Recurrent Neural Networks

In these neural networks the output is influenced by previous inputs too, so useful for sequential data. For example, predicting next word in the sentence. Basically, they have loops which feeds back to the same layer.

$ h_{t} = W_{hh}x_{t-1} + W_{hx}x_{t}$ \
$ y_{t} = W_{yh}h_{t}$

But these Neural Networks are very hard to train because of vanishing and exploding gradient problem.
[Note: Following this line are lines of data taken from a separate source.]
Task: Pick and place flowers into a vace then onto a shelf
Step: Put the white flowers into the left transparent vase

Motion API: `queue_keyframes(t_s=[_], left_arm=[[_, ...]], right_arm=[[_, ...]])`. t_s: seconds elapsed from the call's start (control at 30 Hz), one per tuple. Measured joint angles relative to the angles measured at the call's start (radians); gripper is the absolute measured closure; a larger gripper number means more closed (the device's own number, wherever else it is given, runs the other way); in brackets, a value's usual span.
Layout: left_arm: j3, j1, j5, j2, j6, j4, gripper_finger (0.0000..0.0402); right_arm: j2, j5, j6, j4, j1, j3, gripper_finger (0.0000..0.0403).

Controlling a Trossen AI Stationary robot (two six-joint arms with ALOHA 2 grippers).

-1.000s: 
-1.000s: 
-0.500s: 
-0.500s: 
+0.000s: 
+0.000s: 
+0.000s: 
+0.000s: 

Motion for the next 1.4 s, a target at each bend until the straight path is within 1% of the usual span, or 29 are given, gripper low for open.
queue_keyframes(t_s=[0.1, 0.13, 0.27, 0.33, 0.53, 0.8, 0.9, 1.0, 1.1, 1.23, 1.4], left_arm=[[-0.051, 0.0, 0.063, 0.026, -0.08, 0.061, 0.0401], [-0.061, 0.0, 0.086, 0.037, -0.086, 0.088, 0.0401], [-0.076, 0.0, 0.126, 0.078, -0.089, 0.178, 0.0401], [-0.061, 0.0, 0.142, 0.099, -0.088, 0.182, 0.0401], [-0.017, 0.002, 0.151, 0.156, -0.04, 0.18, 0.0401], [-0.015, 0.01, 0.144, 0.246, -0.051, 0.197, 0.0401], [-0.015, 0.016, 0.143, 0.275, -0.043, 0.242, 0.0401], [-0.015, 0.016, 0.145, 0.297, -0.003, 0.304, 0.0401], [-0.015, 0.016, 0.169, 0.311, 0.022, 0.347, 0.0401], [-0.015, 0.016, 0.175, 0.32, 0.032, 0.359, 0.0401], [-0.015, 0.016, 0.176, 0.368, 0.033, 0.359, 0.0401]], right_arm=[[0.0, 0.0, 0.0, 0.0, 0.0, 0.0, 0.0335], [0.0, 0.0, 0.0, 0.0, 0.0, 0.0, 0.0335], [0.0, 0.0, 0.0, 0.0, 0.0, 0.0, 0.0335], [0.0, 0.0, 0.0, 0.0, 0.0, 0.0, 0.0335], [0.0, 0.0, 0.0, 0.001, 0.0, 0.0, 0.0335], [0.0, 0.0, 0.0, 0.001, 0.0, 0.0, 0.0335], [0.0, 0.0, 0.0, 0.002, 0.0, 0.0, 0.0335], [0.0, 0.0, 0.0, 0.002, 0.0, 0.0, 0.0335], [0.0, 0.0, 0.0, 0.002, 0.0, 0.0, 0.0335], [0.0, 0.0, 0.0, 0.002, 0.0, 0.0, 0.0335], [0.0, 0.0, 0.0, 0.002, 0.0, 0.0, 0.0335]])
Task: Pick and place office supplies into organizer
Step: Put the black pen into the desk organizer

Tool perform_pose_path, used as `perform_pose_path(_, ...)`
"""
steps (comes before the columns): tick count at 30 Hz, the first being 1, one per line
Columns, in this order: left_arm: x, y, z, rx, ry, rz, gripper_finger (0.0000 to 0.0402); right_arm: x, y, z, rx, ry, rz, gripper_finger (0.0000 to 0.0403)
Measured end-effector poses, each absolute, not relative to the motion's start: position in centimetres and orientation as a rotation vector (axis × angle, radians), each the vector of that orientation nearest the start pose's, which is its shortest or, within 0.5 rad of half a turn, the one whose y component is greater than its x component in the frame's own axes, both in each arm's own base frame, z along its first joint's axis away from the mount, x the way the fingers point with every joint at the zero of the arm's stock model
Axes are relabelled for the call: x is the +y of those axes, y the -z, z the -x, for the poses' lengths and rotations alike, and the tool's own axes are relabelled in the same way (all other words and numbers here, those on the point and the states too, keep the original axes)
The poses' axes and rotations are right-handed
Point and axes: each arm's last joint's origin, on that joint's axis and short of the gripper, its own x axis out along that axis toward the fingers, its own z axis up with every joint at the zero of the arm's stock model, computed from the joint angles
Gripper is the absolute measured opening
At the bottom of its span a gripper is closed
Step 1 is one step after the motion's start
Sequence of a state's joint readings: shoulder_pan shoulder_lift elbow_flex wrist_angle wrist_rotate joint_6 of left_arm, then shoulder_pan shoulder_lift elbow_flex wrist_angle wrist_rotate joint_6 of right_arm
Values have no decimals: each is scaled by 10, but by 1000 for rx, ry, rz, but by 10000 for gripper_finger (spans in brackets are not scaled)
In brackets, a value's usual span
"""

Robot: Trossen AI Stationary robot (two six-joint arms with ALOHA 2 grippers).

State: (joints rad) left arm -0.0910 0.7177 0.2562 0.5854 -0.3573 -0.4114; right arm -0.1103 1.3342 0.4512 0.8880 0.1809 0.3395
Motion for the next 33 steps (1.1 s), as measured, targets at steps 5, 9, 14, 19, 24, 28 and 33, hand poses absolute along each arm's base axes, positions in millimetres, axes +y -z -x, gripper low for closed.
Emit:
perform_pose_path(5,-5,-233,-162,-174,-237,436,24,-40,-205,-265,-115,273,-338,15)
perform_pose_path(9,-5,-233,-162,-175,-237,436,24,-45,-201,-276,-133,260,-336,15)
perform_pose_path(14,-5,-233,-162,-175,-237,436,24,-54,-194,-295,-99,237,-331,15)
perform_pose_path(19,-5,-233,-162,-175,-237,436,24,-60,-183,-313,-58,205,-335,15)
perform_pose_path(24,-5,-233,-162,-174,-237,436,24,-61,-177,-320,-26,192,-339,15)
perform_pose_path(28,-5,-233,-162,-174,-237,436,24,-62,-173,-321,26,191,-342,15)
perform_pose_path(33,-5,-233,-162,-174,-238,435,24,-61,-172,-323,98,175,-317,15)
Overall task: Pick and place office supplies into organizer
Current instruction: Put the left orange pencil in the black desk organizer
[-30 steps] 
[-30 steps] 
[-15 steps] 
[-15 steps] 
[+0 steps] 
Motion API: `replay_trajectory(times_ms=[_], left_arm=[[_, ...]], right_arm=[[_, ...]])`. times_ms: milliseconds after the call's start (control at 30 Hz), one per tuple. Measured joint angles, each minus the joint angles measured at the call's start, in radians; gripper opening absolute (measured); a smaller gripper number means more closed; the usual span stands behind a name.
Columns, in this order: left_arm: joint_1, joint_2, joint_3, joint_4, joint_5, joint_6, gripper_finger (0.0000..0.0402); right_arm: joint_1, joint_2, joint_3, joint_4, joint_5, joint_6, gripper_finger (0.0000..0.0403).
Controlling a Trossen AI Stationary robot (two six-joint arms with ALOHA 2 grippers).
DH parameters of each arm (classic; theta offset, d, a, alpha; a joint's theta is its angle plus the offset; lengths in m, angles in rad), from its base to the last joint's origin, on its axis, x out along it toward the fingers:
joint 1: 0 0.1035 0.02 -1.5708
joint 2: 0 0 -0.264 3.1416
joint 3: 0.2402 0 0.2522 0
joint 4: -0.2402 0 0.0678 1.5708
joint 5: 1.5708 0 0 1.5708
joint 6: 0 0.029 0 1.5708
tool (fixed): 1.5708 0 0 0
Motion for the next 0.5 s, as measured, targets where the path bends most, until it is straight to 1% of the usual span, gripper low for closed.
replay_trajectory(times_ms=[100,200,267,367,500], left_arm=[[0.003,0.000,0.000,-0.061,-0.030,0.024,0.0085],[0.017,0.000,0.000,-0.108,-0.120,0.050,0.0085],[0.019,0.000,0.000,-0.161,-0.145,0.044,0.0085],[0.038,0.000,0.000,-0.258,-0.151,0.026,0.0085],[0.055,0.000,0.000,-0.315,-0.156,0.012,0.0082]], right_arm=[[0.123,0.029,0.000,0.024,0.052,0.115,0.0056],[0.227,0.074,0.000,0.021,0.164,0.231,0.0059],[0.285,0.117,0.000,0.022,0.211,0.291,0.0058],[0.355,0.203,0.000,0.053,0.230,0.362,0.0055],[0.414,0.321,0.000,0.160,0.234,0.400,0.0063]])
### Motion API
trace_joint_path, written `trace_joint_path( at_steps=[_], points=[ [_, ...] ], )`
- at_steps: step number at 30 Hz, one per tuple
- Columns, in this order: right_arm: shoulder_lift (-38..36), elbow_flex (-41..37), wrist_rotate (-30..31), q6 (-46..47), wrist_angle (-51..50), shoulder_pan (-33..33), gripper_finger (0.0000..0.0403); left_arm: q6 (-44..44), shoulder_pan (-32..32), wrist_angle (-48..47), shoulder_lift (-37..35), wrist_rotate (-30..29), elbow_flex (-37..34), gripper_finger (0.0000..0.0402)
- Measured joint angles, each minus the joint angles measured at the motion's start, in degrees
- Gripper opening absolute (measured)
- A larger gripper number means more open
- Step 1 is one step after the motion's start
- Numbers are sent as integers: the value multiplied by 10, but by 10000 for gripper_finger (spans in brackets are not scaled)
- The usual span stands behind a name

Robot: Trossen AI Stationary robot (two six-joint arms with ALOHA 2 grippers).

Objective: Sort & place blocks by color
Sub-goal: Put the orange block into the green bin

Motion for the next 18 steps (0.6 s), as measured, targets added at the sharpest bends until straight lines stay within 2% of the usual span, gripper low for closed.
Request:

So, we have its updated version LSTM : Long Short Term Memory Networks where we don't consider all the previous inputs but channelize them into short and long channels using Forget Gate.

LSTM

In [1]:
import torch
import torch.nn as nn
import numpy as np
import torch.optim as optim

In [2]:
# LSTM cell

class LSTMcell:

    def __init__(self,m,r):

        # percentage long term to remember
        self.w_input_1 = nn.Parameter(torch.rand(r,m),requires_grad=True)
        self.w_short_1 = nn.Parameter(torch.rand(r,r),requires_grad=True)
        self.b_1 = nn.Parameter(torch.rand(r,1),requires_grad=True)
        # sigma

        # percentage potential memory to remember
        self.w_input_2 = nn.Parameter(torch.rand(r,m),requires_grad=True)
        self.w_short_2 = nn.Parameter(torch.rand(r,r),requires_grad=True)
        self.b_2 = nn.Parameter(torch.rand(r,1),requires_grad=True)
        # sigma

        # Potential Long term memory for current input
        self.w_input_3 = nn.Parameter(torch.rand(r,m),requires_grad=True)
        self.w_short_3 = nn.Parameter(torch.rand(r,r),requires_grad=True)
        self.b_3 = nn.Parameter(torch.rand(r,1),requires_grad=True)
        # tanh

        # New short
        self.w_input_4 = nn.Parameter(torch.rand(r,m),requires_grad=True)
        self.w_short_4 = nn.Parameter(torch.rand(r,r),requires_grad=True)
        self.b_4 = nn.Parameter(torch.rand(r,1),requires_grad=True)
        # sigmoid
        self.parameters = torch.tensor([self.w_input_1,self.w_input_2,self.w_input_3,self.w_input_4,
                           self.w_short_1,self.w_short_2,self.w_short_3,self.w_short_4,
                           self.b_1,self.b_2,self.b_3,self.b_4],requires_grad=True)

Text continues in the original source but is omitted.